HGB-207 tested betibeglogene autotemcel (beti-cel), a one-time gene therapy, in 23 people with transfusion-dependent beta-thalassemia who do not have the most severe genotype. Most stopped needing red-cell transfusions entirely.

What the trial was testing

The HGB-207 enrolled 24 patients with beta-thalassemia. The study was sponsored by Bluebird Bio and tracked outcomes across the full group of patients who matched the trial's eligibility profile.

It was a large trial designed to confirm whether the treatment works well enough for wider use. Trials at this stage are designed to produce evidence regulators and physicians can act on — not just observations to follow up later.

What the results showed

91% reached transfusion independence after a single gene therapy infusion.

New England Journal of Medicine · 2022 · NCT02906202

These findings — that reached transfusion independence after a one-time gene therapy infusion — were published in the New England Journal of Medicine and represent the headline result of the study.
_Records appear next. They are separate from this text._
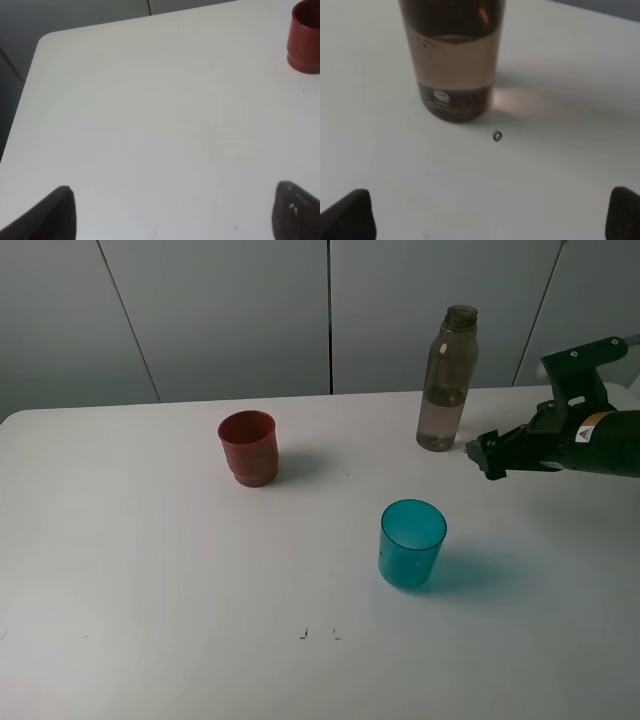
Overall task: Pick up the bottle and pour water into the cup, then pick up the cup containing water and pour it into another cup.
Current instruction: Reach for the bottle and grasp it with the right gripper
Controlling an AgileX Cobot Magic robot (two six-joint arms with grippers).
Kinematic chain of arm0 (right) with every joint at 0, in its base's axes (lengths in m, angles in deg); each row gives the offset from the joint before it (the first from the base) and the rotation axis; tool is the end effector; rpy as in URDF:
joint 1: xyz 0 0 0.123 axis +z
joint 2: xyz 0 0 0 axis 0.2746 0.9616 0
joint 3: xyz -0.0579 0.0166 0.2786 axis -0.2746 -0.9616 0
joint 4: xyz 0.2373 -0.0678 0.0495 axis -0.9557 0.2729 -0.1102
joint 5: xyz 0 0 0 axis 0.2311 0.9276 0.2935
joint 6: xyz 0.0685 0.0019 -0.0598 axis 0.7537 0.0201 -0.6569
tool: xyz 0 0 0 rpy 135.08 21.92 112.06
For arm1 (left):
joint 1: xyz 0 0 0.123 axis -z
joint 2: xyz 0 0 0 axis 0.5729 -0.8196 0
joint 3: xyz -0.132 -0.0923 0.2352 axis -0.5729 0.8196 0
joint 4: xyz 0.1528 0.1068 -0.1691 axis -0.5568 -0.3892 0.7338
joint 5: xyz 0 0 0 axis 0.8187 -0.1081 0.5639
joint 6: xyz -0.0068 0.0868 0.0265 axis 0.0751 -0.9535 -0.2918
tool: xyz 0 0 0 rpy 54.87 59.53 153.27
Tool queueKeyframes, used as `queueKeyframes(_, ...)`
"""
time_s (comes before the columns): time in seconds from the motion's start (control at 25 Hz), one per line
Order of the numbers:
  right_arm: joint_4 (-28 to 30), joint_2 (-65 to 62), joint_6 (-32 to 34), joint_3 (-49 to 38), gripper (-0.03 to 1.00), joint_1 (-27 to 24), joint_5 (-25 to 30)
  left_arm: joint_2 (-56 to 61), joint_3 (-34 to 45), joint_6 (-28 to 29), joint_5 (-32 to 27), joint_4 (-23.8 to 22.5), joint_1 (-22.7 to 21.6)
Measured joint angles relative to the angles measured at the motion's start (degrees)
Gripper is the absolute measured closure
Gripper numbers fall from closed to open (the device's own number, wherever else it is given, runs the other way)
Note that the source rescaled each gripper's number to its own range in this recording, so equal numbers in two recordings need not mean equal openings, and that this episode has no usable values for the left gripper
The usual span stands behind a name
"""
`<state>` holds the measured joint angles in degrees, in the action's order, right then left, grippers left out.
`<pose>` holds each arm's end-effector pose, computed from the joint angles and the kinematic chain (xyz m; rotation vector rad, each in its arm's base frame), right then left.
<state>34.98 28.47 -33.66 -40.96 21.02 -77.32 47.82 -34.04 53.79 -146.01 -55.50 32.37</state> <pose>0.2826 0.0380 0.1288 -0.4083 2.1715 0.0870 -0.0083 -0.0013 0.2794 0.0988 2.0581 0.1020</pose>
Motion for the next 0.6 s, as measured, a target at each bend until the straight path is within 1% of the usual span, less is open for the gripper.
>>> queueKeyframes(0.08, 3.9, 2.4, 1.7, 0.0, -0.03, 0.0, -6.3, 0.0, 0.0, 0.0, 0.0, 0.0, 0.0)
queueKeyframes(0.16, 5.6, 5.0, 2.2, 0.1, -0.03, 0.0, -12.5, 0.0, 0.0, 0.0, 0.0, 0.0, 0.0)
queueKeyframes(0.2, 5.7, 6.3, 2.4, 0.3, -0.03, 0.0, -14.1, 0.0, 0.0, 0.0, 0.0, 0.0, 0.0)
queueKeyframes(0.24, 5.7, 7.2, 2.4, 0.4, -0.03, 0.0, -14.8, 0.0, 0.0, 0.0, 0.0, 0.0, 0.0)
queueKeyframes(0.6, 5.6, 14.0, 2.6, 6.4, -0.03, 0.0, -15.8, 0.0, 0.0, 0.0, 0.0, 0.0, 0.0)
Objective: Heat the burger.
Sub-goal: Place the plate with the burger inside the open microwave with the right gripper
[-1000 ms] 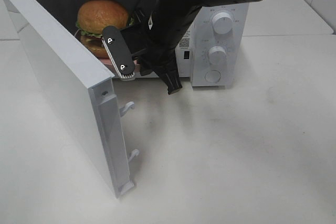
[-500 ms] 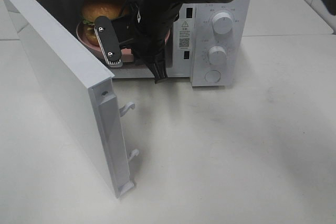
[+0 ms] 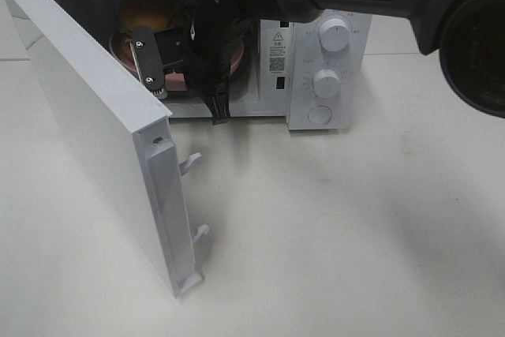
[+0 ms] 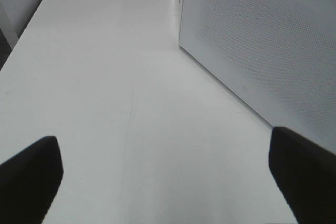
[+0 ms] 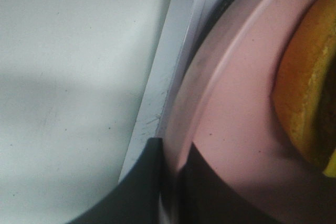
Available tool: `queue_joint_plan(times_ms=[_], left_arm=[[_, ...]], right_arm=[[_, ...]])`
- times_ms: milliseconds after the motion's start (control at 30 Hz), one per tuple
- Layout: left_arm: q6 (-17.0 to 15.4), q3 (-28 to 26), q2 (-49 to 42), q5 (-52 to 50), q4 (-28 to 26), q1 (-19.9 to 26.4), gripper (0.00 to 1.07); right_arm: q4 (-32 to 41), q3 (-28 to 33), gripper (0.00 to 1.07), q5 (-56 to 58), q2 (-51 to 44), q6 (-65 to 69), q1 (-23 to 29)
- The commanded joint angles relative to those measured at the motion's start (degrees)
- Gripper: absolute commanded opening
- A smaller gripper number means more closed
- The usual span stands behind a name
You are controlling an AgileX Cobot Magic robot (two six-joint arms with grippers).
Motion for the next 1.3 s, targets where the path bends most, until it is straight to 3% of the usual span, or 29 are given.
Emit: queue_joint_plan(times_ms=[33, 400, 600, 633, 667, 733, 900, 1100, 1300], left_arm=[[0.0, 0.17, -0.97, -0.74, -0.29, -0.06, 1.0], [0.0, 0.17, -0.97, -0.74, -0.29, -0.06, 1.0], [0.0, 0.17, -0.97, -0.74, -0.29, -0.06, 1.0], [0.0, 0.17, -0.97, -0.74, -0.29, -0.06, 1.0], [0.0, 0.17, -0.97, -0.74, -0.29, -0.06, 1.0], [0.0, 0.17, -0.97, -0.74, -0.29, -0.06, 1.0], [0.0, 0.17, -0.97, -0.74, -0.29, -0.06, 1.0], [0.0, 0.17, -0.97, -0.74, -0.29, -0.06, 1.0], [0.0, 0.17, -0.97, -0.74, -0.29, -0.06, 1.0]], right_arm=[[-0.92, -2.75, 0.0, -2.52, 0.4, 0.86, -0.23], [-2.06, -4.41, 0.07, -2.35, 1.6, 0.97, -0.29], [-2.18, -4.01, 0.26, -2.46, 1.6, 2.52, -0.29], [-2.23, -4.01, 0.34, -2.35, 1.6, 2.52, -0.29], [-2.23, -4.01, 0.34, -2.35, 1.6, 2.52, -0.29], [-2.23, -4.01, 0.44, -2.35, 1.6, 3.44, -0.29], [-1.89, -4.01, 0.54, -1.89, 1.49, 5.96, -0.17], [-1.55, -2.06, 0.55, -3.04, 0.11, 8.08, -0.11], [-1.83, 6.42, 0.56, -8.54, -4.24, 8.02, -0.11]])
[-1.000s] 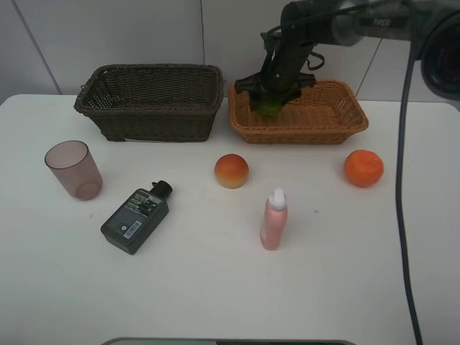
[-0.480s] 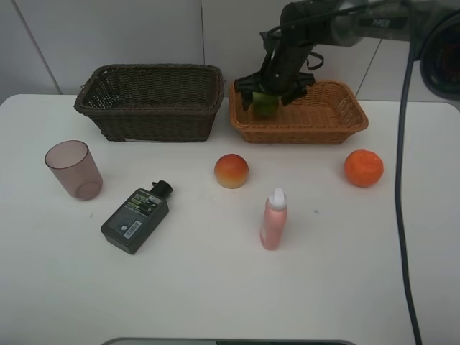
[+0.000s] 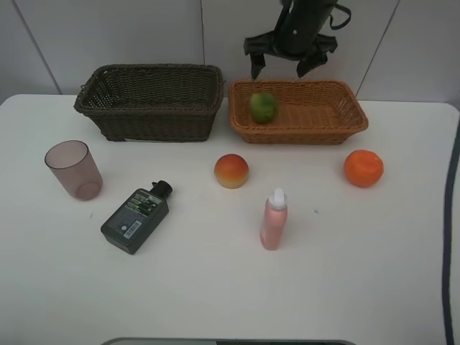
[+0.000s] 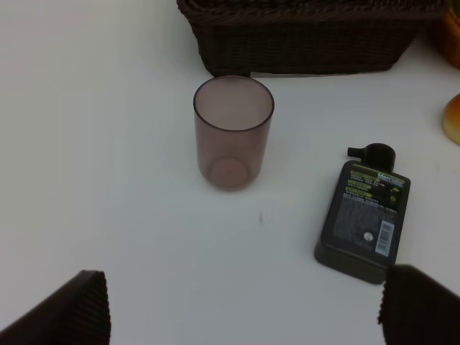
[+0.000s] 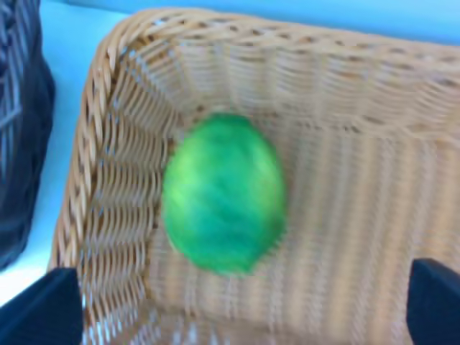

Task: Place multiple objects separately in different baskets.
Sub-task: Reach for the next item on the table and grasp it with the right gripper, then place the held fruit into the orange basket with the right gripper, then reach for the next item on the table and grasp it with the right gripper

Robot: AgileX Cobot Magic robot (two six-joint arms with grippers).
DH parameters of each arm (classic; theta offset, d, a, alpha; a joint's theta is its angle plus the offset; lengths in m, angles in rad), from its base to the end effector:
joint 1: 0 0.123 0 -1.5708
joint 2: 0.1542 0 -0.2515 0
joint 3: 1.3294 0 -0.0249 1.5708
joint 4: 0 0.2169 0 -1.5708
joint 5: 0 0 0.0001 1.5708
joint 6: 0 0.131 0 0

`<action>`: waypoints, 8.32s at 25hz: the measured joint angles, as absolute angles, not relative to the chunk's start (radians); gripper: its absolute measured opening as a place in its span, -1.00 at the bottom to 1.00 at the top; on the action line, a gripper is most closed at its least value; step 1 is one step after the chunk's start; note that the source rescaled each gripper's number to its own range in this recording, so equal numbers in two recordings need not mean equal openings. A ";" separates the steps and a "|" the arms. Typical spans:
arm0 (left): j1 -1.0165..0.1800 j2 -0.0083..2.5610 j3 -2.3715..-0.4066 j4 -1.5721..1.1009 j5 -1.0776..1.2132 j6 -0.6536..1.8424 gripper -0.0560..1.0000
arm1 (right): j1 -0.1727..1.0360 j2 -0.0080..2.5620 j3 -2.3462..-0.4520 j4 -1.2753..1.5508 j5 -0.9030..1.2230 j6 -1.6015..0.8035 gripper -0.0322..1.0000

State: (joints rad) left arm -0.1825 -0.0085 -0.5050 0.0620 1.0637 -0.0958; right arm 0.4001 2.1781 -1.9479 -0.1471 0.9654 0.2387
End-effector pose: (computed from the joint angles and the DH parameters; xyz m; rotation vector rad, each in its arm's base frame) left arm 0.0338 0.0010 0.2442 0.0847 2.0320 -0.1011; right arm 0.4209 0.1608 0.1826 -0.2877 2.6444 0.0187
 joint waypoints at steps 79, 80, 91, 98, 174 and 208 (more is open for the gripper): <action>-0.183 -0.008 -0.505 0.066 1.063 -0.096 0.92 | 0.098 2.020 -1.140 -0.185 0.631 0.303 0.32; -0.183 -0.008 -0.505 0.066 1.063 -0.096 0.92 | 0.098 2.020 -1.140 -0.185 0.631 0.303 0.32; -0.183 -0.008 -0.505 0.066 1.063 -0.096 0.92 | 0.099 1.961 -1.182 -0.185 0.747 0.303 0.31; -0.183 -0.008 -0.505 0.066 1.063 -0.096 0.92 | 0.160 1.929 -1.345 -0.188 0.973 0.278 0.31; -0.183 -0.008 -0.505 0.066 1.062 -0.096 0.92 | 0.607 2.128 -1.794 -0.164 1.153 0.484 1.00; -0.183 -0.008 -0.505 0.066 1.062 -0.096 0.92 | 0.737 2.218 -1.574 -0.360 0.800 1.059 1.00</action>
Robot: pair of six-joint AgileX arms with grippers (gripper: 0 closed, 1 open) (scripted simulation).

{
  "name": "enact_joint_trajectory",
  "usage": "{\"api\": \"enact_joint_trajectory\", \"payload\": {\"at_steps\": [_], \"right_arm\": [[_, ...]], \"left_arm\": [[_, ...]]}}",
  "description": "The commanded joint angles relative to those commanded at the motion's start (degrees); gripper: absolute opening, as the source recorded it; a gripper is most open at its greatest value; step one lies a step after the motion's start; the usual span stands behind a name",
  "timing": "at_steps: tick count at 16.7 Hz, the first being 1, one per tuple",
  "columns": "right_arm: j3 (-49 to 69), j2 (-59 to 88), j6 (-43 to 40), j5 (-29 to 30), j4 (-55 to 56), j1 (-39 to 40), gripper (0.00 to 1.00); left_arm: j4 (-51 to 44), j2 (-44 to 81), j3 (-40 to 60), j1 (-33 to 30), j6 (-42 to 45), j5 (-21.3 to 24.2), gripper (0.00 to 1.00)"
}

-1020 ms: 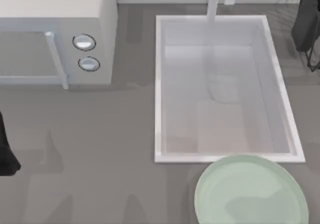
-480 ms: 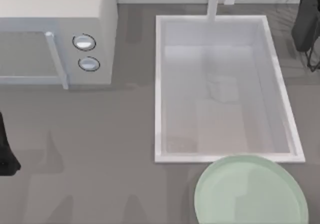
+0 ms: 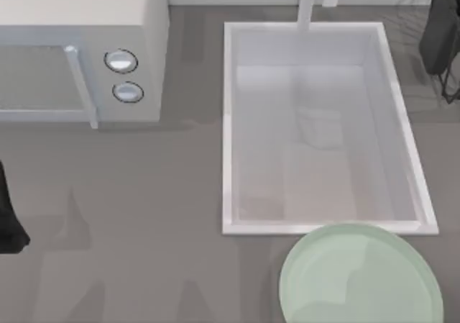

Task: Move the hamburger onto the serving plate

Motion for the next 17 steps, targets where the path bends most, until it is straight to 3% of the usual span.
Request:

Researchers tracked outcomes across 24 patients enrolled in the trial. The result was consistent enough across the group that the team felt confident reporting it.

What this means for patients

For patients with beta-thalassemia, this result changes the calculus on what to ask their care team about. Whether it changes day-to-day care depends on factors like disease subtype, prior treatments, and where the patient is in their care journey.

What you can do now

Beti-cel (Zynteglo) is FDA-approved and available now for transfusion-dependent beta-thalassemia. It is a one-time infusion that requires intensive chemotherapy preparation and weeks of inpatient recovery. The drug list price is high but most major insurers cover it. Ask a hematology center experienced in gene therapy about eligibility.

Eligibility for the treatments mentioned above depends on specific test results and clinical history. Bring this summary, the trial name, and your most recent labs or pathology report to your next visit.